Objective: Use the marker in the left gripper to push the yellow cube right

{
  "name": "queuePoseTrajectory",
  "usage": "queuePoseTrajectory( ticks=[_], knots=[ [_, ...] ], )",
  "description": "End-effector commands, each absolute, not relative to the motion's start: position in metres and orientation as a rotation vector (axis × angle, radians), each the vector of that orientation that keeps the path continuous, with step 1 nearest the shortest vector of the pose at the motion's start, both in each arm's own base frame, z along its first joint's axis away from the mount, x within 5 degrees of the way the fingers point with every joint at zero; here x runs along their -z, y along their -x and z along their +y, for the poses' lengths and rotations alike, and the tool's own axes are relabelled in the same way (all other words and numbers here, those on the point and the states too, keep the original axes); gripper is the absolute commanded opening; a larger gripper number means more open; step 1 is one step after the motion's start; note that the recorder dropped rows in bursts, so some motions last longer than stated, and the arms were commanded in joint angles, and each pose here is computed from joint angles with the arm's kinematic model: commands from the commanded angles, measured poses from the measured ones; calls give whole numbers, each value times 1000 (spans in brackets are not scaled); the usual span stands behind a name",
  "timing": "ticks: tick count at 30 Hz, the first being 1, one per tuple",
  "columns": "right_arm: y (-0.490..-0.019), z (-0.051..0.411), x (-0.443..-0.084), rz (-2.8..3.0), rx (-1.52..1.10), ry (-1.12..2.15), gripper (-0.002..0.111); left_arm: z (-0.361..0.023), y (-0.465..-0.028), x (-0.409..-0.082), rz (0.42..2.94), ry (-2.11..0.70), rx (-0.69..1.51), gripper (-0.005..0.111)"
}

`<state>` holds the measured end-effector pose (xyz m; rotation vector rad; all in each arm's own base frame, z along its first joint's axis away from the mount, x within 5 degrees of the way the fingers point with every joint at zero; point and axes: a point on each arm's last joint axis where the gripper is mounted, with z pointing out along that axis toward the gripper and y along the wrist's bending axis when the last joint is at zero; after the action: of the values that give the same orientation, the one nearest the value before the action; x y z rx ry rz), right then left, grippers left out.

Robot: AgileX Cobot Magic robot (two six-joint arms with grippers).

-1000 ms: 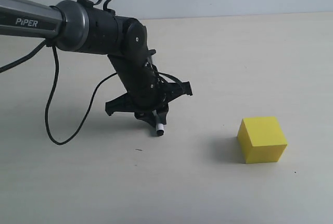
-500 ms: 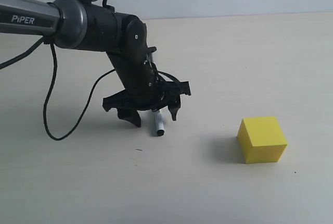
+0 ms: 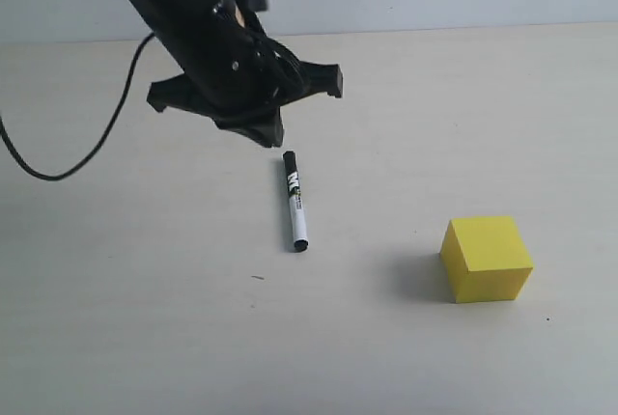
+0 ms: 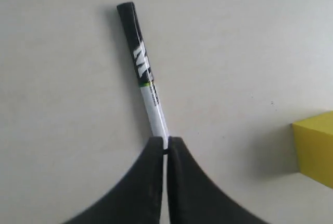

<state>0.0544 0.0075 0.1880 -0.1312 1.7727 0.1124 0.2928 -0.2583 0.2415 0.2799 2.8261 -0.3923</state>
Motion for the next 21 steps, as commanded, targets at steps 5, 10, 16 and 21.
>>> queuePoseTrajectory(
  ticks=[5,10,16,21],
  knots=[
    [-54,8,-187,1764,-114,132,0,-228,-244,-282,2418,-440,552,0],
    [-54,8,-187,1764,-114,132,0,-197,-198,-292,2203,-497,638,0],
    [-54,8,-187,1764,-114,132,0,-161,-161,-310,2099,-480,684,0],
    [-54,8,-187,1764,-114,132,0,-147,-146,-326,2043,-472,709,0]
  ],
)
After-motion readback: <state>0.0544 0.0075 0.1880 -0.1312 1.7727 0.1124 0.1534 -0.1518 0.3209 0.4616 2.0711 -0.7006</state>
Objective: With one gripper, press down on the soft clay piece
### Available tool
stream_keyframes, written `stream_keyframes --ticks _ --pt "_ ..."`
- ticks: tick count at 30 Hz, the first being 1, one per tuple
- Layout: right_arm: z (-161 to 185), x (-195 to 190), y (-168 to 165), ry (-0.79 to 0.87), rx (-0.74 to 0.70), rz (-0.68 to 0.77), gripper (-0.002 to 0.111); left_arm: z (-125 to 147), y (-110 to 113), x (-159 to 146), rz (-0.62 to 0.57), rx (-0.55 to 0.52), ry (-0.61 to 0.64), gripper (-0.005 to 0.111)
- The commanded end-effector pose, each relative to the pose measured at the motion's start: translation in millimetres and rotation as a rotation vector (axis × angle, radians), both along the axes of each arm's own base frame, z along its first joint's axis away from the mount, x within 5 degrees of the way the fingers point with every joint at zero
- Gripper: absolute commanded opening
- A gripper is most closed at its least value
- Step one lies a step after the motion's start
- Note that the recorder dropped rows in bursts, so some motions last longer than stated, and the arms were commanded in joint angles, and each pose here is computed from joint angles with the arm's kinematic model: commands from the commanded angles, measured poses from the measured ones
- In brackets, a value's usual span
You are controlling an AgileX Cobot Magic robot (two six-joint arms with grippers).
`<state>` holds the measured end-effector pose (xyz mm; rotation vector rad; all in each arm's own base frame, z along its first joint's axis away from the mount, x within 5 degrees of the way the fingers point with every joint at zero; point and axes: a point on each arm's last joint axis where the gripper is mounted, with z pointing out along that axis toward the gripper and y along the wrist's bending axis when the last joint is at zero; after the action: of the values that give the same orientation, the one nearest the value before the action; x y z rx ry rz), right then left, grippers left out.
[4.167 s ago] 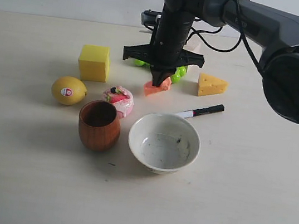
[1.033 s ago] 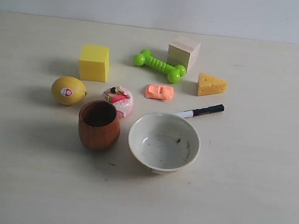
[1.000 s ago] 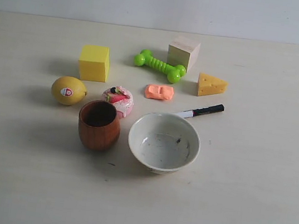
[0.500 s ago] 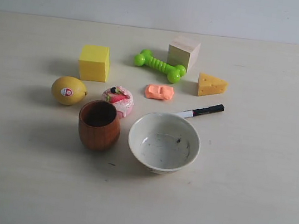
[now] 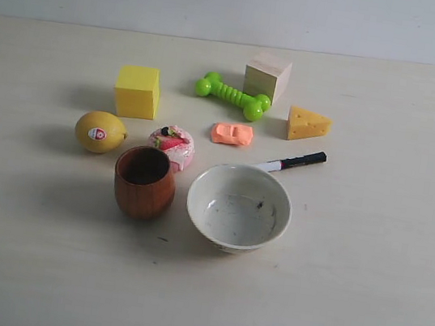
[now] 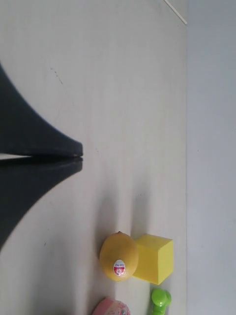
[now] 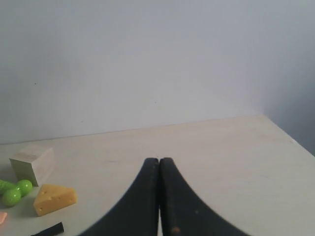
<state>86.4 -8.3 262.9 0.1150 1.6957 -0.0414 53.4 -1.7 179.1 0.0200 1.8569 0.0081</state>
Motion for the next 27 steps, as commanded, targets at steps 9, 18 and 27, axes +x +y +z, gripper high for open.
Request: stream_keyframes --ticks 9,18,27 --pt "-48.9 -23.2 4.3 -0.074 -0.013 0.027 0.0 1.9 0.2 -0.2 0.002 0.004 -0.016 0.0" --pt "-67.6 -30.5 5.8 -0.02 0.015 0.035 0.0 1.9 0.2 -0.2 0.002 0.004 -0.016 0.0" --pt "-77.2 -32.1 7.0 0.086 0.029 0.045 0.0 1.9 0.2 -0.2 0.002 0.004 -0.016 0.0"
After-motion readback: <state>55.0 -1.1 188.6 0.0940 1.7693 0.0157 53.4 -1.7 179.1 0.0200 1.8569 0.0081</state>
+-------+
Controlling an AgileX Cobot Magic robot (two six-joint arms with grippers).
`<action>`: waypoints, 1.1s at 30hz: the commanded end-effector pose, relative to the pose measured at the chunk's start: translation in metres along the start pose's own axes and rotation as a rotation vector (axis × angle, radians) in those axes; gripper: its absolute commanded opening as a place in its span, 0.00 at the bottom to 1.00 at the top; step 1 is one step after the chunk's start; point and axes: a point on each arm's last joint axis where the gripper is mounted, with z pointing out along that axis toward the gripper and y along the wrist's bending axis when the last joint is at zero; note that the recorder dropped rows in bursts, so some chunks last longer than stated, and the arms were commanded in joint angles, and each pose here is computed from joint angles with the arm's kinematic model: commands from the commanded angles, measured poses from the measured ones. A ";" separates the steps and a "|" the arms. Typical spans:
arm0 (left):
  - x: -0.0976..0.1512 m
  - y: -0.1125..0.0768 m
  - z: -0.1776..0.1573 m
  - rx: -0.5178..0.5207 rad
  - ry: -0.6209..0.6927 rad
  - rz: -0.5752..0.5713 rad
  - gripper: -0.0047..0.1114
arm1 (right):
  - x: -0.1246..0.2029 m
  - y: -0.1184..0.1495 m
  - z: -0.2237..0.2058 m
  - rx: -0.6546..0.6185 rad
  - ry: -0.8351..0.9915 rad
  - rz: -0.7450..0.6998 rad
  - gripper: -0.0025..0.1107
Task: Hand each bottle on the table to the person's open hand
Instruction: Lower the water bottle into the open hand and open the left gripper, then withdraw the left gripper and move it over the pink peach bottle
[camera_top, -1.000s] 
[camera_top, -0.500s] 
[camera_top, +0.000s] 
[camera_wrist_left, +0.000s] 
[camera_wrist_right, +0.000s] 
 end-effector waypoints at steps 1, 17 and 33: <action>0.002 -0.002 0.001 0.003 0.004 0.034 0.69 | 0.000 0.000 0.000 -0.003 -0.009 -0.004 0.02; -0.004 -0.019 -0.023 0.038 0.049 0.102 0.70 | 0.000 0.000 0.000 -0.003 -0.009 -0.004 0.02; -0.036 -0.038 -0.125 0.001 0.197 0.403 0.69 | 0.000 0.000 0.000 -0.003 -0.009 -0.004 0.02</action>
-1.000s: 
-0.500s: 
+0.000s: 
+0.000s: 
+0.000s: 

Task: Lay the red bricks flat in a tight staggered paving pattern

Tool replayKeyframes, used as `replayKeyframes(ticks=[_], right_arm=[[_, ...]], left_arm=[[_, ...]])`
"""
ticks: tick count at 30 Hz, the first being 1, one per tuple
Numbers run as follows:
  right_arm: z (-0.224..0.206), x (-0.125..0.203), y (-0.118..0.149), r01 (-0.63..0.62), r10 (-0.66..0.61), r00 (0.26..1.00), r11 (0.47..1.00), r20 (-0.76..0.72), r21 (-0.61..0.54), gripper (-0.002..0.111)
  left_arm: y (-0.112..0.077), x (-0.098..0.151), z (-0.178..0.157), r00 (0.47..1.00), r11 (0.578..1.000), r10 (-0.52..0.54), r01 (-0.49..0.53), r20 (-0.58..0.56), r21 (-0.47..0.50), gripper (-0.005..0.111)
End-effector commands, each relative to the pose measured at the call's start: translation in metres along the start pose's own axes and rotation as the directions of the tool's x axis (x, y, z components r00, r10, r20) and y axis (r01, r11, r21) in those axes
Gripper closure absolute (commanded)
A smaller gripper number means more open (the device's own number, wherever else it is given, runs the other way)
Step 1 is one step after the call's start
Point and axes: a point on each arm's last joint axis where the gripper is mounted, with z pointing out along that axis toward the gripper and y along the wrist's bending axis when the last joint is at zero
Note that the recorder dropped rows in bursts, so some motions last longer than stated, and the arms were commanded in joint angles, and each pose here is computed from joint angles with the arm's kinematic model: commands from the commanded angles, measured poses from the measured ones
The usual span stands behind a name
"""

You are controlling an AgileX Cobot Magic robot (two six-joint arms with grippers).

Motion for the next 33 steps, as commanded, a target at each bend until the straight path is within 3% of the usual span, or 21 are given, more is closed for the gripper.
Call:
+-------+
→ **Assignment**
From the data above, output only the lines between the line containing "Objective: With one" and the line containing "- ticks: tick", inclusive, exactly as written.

→ **Task solution**
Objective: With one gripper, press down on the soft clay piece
### Available tool
stream_keyframes, written `stream_keyframes --ticks _ --pt "_ ..."`
- ticks: tick count at 30 Hz, the first being 1, one per tuple

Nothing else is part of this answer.